A South Korean research team has pioneered a two-electrode diagnostic framework that precisely identifies and separates causes of performance degradation in water electrolysis systems during operation. This new analytical method allows for the real-time quantification of voltage loss, providing a critical tool for accelerating the commercialization of green hydrogen production.

By: AXL Media

Published: Apr 20, 2026, 8:26 AM EDT

Source: Information for this report was sourced from EurekAlert!

Pioneering a Real-Time Analytical Framework for Green Hydrogen

Researchers at the Korea Institute of Materials Science (KIMS), in collaboration with Pusan National University, have successfully developed a diagnostic technology capable of analyzing the specific causes of performance degradation in anion exchange membrane water electrolysis (AEMWE) systems.

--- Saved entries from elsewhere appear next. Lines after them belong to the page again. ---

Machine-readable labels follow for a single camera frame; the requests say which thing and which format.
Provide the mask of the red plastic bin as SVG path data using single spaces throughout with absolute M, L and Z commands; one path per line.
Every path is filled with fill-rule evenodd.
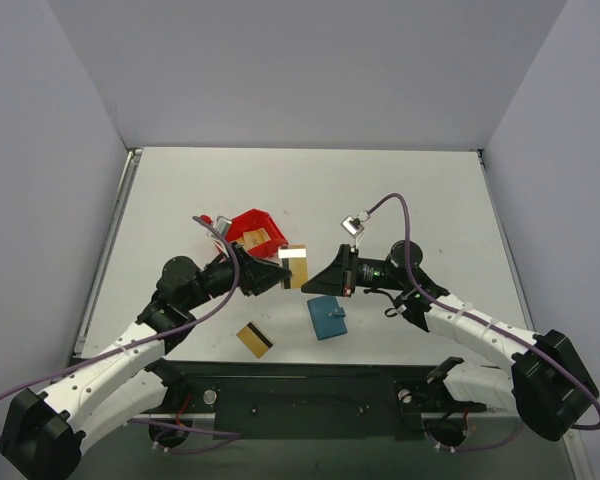
M 212 226 L 227 242 L 236 243 L 250 255 L 271 259 L 280 247 L 288 246 L 288 240 L 268 212 L 251 209 L 234 218 L 207 215 L 202 220 Z

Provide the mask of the blue leather card holder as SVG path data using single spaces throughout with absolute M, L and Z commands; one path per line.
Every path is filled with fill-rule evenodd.
M 345 310 L 333 296 L 320 296 L 307 301 L 311 323 L 318 341 L 348 333 Z

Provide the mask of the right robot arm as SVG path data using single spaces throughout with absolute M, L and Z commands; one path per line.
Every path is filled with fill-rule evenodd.
M 517 414 L 540 437 L 557 441 L 582 429 L 581 417 L 600 409 L 599 390 L 572 342 L 496 320 L 436 284 L 420 267 L 421 248 L 398 241 L 383 260 L 343 244 L 335 259 L 301 288 L 306 294 L 350 297 L 358 288 L 390 298 L 393 312 L 420 330 L 454 341 L 485 360 L 448 359 L 427 381 L 429 402 L 482 404 Z

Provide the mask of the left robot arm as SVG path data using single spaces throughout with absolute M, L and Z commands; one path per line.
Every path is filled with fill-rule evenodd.
M 192 310 L 241 291 L 257 296 L 288 279 L 289 269 L 232 244 L 204 268 L 177 256 L 163 267 L 137 320 L 104 350 L 40 392 L 10 402 L 0 454 L 28 479 L 66 479 L 96 442 L 138 414 L 180 408 L 183 375 L 166 354 L 191 332 Z

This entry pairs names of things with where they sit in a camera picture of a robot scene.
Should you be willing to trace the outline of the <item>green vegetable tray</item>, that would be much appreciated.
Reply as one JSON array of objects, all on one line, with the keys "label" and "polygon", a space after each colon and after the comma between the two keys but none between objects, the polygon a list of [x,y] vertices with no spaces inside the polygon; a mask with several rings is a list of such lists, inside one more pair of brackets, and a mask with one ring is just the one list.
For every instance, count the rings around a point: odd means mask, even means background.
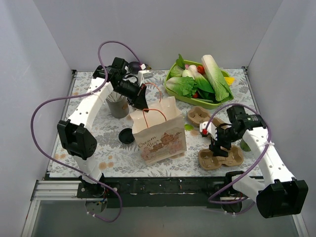
[{"label": "green vegetable tray", "polygon": [[[188,64],[188,65],[196,65],[196,66],[199,66],[199,65],[202,65],[201,63],[198,63],[198,62],[194,62],[194,61],[190,61],[190,60],[184,60],[185,64]],[[218,107],[219,105],[221,105],[221,103],[211,103],[209,100],[203,100],[203,99],[197,99],[197,98],[188,98],[188,97],[183,97],[183,96],[179,96],[177,95],[175,92],[173,92],[172,90],[169,90],[167,87],[166,87],[166,82],[171,78],[170,76],[170,73],[171,71],[173,70],[174,67],[176,67],[177,64],[174,63],[169,72],[167,73],[167,76],[164,80],[164,88],[166,89],[167,93],[169,96],[174,96],[177,100],[180,100],[180,101],[183,101],[183,102],[186,102],[188,104],[191,104],[191,105],[194,105],[194,106],[201,106],[205,109],[215,109],[216,107]],[[225,71],[225,70],[222,70],[221,69],[221,72],[222,72],[222,75],[224,78],[231,78],[230,74]]]}]

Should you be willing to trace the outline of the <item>green leafy lettuce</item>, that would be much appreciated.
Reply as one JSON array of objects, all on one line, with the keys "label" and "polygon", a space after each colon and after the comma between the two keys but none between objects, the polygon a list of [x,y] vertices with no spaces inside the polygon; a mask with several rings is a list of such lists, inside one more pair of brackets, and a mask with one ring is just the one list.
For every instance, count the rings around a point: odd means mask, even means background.
[{"label": "green leafy lettuce", "polygon": [[197,83],[192,77],[173,77],[166,81],[166,88],[179,96],[192,98],[198,90]]}]

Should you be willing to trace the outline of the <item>brown pulp cup carrier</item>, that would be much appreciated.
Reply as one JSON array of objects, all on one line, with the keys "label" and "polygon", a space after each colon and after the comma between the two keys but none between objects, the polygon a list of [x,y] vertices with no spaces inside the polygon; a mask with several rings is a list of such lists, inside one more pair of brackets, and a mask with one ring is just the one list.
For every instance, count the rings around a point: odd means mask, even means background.
[{"label": "brown pulp cup carrier", "polygon": [[198,153],[198,160],[200,166],[204,170],[219,169],[222,165],[227,167],[241,165],[244,161],[244,156],[240,147],[232,145],[228,151],[228,157],[214,156],[213,152],[209,149],[202,149]]}]

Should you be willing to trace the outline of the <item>green paper coffee cup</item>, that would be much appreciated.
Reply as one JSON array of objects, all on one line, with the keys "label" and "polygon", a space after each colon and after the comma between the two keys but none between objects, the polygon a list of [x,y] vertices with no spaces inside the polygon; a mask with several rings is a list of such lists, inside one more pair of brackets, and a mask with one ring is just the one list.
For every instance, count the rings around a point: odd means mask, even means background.
[{"label": "green paper coffee cup", "polygon": [[239,146],[245,152],[250,152],[251,151],[250,147],[248,146],[248,144],[243,139],[240,141]]}]

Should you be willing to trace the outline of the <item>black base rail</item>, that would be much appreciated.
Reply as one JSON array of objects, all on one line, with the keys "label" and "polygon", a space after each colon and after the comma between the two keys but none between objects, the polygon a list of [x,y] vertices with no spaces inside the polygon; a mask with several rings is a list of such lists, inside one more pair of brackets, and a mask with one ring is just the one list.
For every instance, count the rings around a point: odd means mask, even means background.
[{"label": "black base rail", "polygon": [[208,198],[226,184],[225,177],[101,178],[115,189],[123,207],[202,206],[219,208]]}]

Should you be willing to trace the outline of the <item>brown paper takeout bag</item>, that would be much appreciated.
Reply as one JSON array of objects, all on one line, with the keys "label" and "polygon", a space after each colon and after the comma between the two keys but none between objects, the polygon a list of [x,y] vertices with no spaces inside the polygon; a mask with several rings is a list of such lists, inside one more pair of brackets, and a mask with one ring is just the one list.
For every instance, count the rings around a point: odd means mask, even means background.
[{"label": "brown paper takeout bag", "polygon": [[187,150],[184,118],[175,97],[151,103],[147,109],[130,114],[132,134],[146,165],[170,158]]}]

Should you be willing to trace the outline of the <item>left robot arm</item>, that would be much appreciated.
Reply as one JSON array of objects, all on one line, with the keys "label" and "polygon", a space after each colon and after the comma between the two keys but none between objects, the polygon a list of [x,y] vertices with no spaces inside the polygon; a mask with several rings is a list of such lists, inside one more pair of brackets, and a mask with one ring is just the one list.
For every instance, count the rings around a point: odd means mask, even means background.
[{"label": "left robot arm", "polygon": [[102,172],[94,157],[97,140],[91,134],[93,122],[103,103],[112,92],[127,98],[129,105],[143,110],[148,108],[145,98],[146,86],[124,79],[128,63],[116,57],[112,65],[101,70],[101,76],[94,77],[89,85],[87,96],[67,120],[57,124],[62,147],[67,150],[82,171],[80,180],[93,197],[101,197],[105,185],[100,182]]}]

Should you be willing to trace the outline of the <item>green onion bunch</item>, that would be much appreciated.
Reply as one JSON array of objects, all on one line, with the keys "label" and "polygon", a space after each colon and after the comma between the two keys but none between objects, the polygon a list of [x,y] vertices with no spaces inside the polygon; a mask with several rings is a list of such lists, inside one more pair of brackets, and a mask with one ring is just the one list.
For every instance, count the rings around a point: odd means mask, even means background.
[{"label": "green onion bunch", "polygon": [[186,131],[192,131],[192,130],[194,130],[194,127],[191,124],[185,124],[184,129]]}]

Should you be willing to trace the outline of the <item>aluminium frame rail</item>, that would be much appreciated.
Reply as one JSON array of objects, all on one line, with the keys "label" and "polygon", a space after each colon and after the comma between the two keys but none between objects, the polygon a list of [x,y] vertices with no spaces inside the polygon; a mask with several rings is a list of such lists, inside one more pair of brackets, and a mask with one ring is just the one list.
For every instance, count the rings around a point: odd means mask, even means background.
[{"label": "aluminium frame rail", "polygon": [[73,200],[77,199],[79,181],[37,181],[31,200]]}]

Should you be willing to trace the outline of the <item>long napa cabbage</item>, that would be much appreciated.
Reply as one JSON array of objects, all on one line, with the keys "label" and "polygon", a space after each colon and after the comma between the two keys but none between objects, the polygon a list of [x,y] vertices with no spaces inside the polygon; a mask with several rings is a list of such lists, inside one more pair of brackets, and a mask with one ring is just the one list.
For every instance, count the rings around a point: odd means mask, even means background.
[{"label": "long napa cabbage", "polygon": [[205,74],[213,87],[216,101],[221,103],[233,100],[233,94],[228,86],[220,68],[211,55],[204,55],[201,58]]}]

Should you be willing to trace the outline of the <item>purple eggplant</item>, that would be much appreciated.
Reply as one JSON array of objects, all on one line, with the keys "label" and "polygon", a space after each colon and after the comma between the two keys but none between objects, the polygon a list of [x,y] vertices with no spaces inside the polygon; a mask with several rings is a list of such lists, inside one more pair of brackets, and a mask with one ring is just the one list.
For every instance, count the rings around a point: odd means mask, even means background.
[{"label": "purple eggplant", "polygon": [[[130,68],[132,74],[137,74],[139,71],[142,70],[141,64],[139,62],[136,62],[136,61],[129,62],[129,68]],[[145,64],[144,70],[151,70],[151,69],[152,68],[148,64]]]}]

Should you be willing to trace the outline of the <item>grey cup of straws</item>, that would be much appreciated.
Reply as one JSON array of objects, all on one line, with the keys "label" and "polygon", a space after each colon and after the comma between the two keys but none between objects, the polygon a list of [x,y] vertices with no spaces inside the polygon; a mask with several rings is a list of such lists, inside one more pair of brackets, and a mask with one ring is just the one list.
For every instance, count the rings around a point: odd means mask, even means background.
[{"label": "grey cup of straws", "polygon": [[125,96],[113,91],[107,97],[106,102],[113,117],[122,119],[129,114],[129,105]]}]

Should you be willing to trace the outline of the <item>yellow pepper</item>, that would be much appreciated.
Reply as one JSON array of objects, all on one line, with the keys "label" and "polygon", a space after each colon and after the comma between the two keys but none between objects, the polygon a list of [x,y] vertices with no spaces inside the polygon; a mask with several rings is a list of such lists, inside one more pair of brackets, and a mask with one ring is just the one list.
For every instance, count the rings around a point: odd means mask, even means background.
[{"label": "yellow pepper", "polygon": [[228,86],[231,86],[235,81],[235,78],[233,78],[233,77],[224,77],[224,79],[225,79]]}]

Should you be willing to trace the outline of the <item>bok choy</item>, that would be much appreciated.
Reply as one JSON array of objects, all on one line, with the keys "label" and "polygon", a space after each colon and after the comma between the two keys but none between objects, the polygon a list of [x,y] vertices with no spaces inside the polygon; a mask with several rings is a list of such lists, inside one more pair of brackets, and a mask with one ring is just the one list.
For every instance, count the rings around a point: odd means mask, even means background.
[{"label": "bok choy", "polygon": [[182,77],[192,77],[197,83],[197,87],[203,91],[214,93],[214,89],[210,82],[198,72],[198,68],[195,65],[190,65],[182,72]]}]

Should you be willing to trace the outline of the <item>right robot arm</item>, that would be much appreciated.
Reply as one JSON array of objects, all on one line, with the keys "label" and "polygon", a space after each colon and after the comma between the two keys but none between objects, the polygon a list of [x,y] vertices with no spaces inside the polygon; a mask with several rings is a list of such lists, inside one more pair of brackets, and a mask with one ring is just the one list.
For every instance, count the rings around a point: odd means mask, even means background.
[{"label": "right robot arm", "polygon": [[297,180],[285,166],[272,142],[268,124],[255,110],[247,114],[246,105],[231,103],[224,108],[230,121],[226,129],[215,126],[213,118],[199,125],[202,136],[211,136],[209,149],[214,155],[227,157],[231,144],[242,139],[258,158],[245,172],[227,173],[227,181],[208,202],[225,205],[225,201],[214,198],[222,192],[229,196],[242,193],[255,202],[264,218],[300,214],[308,185],[305,180]]}]

This development addresses a significant bottleneck in the transition to green hydrogen, as AEMWE systems are often plagued by voltage increases during long-term operation that were previously difficult to diagnose. By establishing a new framework that separates individual resistance components under actual operating conditions, the team has created a platform that could substantially improve the durability and cost-effectiveness of electrochemical water splitting.

Overcoming the Limitations of Traditional Diagnostic Methods

Historically, analyzing individual electrode reactions required complex three-electrode setups or half-cell experiments that failed to replicate the conditions of a functional single-cell system. While standard two-electrode configurations are easier to implement, they generally only allow for the monitoring of overall performance without pinpointing specific failure points. The research team, led by principal researcher Sung Mook Choi, bypassed these constraints by integrating electrochemical impedance spectroscopy (EIS) with distribution of relaxation times (DRT) analysis. This combination allows for a sophisticated "deconvolution" of voltage loss mechanisms within a practical, real-world system architecture.

Quantifying Complex Resistance Components During Operation

The new analytical framework enables the precise categorization of voltage loss into four distinct areas: mass transport resistance, hydroxide ion transport resistance, charge transfer resistance, and membrane and contact resistance. Through this detailed breakdown, the study revealed that performance drops are rarely the result of a single factor like electrode wear. Instead, degradation is often caused by a combination of limited ion transport and mass transfer constraints. By isolating these factors, engineers can now identify exactly which component of an electrolysis system be it the membrane, the electrode, or the electrolyte concentration requires optimization to maintain peak efficiency.